Data entries
┄┄┄┄┄┄┄┄┄┄┄┄┄┄┄┄┄┄┄┄
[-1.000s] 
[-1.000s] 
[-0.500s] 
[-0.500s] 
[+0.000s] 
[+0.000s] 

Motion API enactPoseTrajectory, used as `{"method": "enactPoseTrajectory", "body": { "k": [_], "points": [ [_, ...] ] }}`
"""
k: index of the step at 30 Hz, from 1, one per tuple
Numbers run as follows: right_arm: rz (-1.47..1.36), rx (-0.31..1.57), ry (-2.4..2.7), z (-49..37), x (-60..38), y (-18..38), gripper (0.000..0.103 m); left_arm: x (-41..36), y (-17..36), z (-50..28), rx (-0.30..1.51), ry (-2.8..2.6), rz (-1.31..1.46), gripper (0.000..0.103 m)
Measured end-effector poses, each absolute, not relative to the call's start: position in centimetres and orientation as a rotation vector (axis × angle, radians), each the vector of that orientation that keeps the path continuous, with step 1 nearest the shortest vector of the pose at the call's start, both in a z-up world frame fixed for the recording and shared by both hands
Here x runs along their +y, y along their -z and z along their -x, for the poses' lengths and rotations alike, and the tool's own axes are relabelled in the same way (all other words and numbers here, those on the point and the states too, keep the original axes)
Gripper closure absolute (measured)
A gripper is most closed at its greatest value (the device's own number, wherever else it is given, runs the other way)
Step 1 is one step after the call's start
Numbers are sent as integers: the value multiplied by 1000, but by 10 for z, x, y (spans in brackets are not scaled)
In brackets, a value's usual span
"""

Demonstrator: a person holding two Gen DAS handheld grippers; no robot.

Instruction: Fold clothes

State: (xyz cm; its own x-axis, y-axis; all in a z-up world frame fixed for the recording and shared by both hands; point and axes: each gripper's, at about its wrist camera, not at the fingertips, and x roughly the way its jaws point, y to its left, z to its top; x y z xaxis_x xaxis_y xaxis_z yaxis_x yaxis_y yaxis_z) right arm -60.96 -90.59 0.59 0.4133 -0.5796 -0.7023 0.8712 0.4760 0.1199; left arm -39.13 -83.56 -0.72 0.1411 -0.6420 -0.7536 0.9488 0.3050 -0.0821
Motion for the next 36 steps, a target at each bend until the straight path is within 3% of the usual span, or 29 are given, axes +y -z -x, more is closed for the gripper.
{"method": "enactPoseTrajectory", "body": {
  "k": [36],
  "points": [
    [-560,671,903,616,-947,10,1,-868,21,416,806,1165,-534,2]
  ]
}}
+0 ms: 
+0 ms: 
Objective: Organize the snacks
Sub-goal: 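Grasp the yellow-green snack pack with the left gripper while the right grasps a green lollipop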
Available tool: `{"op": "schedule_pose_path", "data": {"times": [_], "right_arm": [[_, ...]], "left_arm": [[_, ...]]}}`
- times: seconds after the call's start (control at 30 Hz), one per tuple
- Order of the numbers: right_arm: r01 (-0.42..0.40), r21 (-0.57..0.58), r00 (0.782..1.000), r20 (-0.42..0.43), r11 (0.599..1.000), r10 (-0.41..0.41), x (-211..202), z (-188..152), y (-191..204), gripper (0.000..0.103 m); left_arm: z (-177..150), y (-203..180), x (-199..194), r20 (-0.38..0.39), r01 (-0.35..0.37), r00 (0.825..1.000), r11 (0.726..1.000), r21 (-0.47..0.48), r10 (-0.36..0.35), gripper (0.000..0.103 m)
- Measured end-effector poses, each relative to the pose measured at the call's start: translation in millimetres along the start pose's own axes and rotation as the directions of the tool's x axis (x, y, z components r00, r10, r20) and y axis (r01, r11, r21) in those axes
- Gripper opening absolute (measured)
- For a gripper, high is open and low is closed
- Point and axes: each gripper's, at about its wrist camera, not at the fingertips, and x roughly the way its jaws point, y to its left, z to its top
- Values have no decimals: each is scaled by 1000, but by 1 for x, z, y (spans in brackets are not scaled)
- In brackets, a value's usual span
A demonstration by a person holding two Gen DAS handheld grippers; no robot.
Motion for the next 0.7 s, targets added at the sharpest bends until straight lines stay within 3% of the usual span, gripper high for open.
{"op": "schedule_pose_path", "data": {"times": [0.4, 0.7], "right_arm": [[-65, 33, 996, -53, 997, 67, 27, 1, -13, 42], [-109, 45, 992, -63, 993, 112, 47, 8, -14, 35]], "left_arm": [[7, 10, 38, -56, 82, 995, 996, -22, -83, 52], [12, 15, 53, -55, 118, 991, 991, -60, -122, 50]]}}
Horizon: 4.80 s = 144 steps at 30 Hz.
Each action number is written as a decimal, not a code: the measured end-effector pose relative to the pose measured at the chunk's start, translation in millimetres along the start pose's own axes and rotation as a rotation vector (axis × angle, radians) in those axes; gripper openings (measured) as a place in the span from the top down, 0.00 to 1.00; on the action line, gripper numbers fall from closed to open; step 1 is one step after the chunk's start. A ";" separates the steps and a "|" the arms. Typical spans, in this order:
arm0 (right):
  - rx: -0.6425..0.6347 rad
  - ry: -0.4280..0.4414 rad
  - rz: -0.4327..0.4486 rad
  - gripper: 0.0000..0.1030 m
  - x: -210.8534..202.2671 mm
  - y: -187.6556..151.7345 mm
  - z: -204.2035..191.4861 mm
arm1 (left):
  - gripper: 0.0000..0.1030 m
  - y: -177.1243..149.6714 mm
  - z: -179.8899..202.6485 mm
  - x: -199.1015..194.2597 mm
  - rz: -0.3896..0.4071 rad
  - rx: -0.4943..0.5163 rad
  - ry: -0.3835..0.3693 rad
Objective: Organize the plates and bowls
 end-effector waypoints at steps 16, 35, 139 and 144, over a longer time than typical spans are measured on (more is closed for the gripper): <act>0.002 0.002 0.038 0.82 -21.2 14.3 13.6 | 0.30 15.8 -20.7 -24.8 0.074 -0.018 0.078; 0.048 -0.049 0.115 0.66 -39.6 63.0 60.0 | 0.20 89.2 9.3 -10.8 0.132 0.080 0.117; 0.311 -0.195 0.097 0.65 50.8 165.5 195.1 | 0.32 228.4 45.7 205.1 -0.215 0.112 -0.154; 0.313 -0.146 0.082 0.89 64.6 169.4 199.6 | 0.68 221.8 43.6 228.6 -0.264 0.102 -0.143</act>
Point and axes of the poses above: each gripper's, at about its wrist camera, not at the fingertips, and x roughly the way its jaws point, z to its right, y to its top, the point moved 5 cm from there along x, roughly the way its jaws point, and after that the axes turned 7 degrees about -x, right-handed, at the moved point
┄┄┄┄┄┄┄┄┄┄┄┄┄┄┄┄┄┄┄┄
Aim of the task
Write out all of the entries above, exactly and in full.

Solution
[-1.000s] 
[-1.000s] 
[-0.500s] 
[-0.500s] 
[+0.000s] 
[+0.000s] 

Motion API enactPoseTrajectory, used as `{"method": "enactPoseTrajectory", "body": { "k": [_], "points": [ [_, ...] ] }}`
"""
k: index of the step at 30 Hz, from 1, one per tuple
Numbers run as follows: right_arm: rz (-1.47..1.36), rx (-0.31..1.57), ry (-2.4..2.7), z (-49..37), x (-60..38), y (-18..38), gripper (0.000..0.103 m); left_arm: x (-41..36), y (-17..36), z (-50..28), rx (-0.30..1.51), ry (-2.8..2.6), rz (-1.31..1.46), gripper (0.000..0.103 m)
Measured end-effector poses, each absolute, not relative to the call's start: position in centimetres and orientation as a rotation vector (axis × angle, radians), each the vector of that orientation that keeps the path continuous, with step 1 nearest the shortest vector of the pose at the call's start, both in a z-up world frame fixed for the recording and shared by both hands
Here x runs along their +y, y along their -z and z along their -x, for the poses' lengths and rotations alike, and the tool's own axes are relabelled in the same way (all other words and numbers here, those on the point and the states too, keep the original axes)
Gripper closure absolute (measured)
A gripper is most closed at its greatest value (the device's own number, wherever else it is given, runs the other way)
Step 1 is one step after the call's start
Numbers are sent as integers: the value multiplied by 1000, but by 10 for z, x, y (spans in brackets are not scaled)
In brackets, a value's usual span
"""

Demonstrator: a person holding two Gen DAS handheld grippers; no robot.

Instruction: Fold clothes

State: (xyz cm; its own x-axis, y-axis; all in a z-up world frame fixed for the recording and shared by both hands; point and axes: each gripper's, at about its wrist camera, not at the fingertips, and x roughly the way its jaws point, y to its left, z to its top; x y z xaxis_x xaxis_y xaxis_z yaxis_x yaxis_y yaxis_z) right arm -60.96 -90.59 0.59 0.4133 -0.5796 -0.7023 0.8712 0.4760 0.1199; left arm -39.13 -83.56 -0.72 0.1411 -0.6420 -0.7536 0.9488 0.3050 -0.0821
Motion for the next 36 steps, a target at each bend until the straight path is within 3% of the usual span, or 29 are given, axes +y -z -x, more is closed for the gripper.
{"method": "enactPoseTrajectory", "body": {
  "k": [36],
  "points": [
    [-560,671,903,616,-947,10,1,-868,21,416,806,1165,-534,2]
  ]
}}
+0 ms: 
+0 ms: 
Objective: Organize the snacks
Sub-goal: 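Grasp the yellow-green snack pack with the left gripper while the right grasps a green lollipop
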Available tool: `{"op": "schedule_pose_path", "data": {"times": [_], "right_arm": [[_, ...]], "left_arm": [[_, ...]]}}`
- times: seconds after the call's start (control at 30 Hz), one per tuple
- Order of the numbers: right_arm: r01 (-0.42..0.40), r21 (-0.57..0.58), r00 (0.782..1.000), r20 (-0.42..0.43), r11 (0.599..1.000), r10 (-0.41..0.41), x (-211..202), z (-188..152), y (-191..204), gripper (0.000..0.103 m); left_arm: z (-177..150), y (-203..180), x (-199..194), r20 (-0.38..0.39), r01 (-0.35..0.37), r00 (0.825..1.000), r11 (0.726..1.000), r21 (-0.47..0.48), r10 (-0.36..0.35), gripper (0.000..0.103 m)
- Measured end-effector poses, each relative to the pose measured at the call's start: translation in millimetres along the start pose's own axes and rotation as the directions of the tool's x axis (x, y, z components r00, r10, r20) and y axis (r01, r11, r21) in those axes
- Gripper opening absolute (measured)
- For a gripper, high is open and low is closed
- Point and axes: each gripper's, at about its wrist camera, not at the fingertips, and x roughly the way its jaws point, y to its left, z to its top
- Values have no decimals: each is scaled by 1000, but by 1 for x, z, y (spans in brackets are not scaled)
- In brackets, a value's usual span
A demonstration by a person holding two Gen DAS handheld grippers; no robot.
Motion for the next 0.7 s, targets added at the sharpest bends until straight lines stay within 3% of the usual span, gripper high for open.
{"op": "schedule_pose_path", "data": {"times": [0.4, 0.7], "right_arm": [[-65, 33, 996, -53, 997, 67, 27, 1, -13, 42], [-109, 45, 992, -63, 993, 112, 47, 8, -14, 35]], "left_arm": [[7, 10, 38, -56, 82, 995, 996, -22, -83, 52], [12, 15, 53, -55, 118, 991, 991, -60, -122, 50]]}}
Horizon: 4.80 s = 144 steps at 30 Hz.
Each action number is written as a decimal, not a code: the measured end-effector pose relative to the pose measured at the chunk's start, translation in millimetres along the start pose's own axes and rotation as a rotation vector (axis × angle, radians) in those axes; gripper openings (measured) as a place in the span from the top down, 0.00 to 1.00; on the action line, gripper numbers fall from closed to open; step 1 is one step after the chunk's start. A ";" separates the steps and a "|" the arms. Typical spans, in this order:
arm0 (right):
  - rx: -0.6425..0.6347 rad
  - ry: -0.4280..0.4414 rad
  - rz: -0.4327..0.4486 rad
  - gripper: 0.0000..0.1030 m
  - x: -210.8534..202.2671 mm
  - y: -187.6556..151.7345 mm
  - z: -204.2035..191.4861 mm
arm1 (left):
  - gripper: 0.0000..0.1030 m
  - y: -177.1243..149.6714 mm
  - z: -179.8899..202.6485 mm
  - x: -199.1015..194.2597 mm
  - rz: -0.3896..0.4071 rad
  - rx: -0.4943..0.5163 rad
  - ry: -0.3835..0.3693 rad
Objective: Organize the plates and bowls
 end-effector waypoints at steps 16, 35, 139 and 144, over a longer time than typical spans are measured on (more is closed for the gripper): <act>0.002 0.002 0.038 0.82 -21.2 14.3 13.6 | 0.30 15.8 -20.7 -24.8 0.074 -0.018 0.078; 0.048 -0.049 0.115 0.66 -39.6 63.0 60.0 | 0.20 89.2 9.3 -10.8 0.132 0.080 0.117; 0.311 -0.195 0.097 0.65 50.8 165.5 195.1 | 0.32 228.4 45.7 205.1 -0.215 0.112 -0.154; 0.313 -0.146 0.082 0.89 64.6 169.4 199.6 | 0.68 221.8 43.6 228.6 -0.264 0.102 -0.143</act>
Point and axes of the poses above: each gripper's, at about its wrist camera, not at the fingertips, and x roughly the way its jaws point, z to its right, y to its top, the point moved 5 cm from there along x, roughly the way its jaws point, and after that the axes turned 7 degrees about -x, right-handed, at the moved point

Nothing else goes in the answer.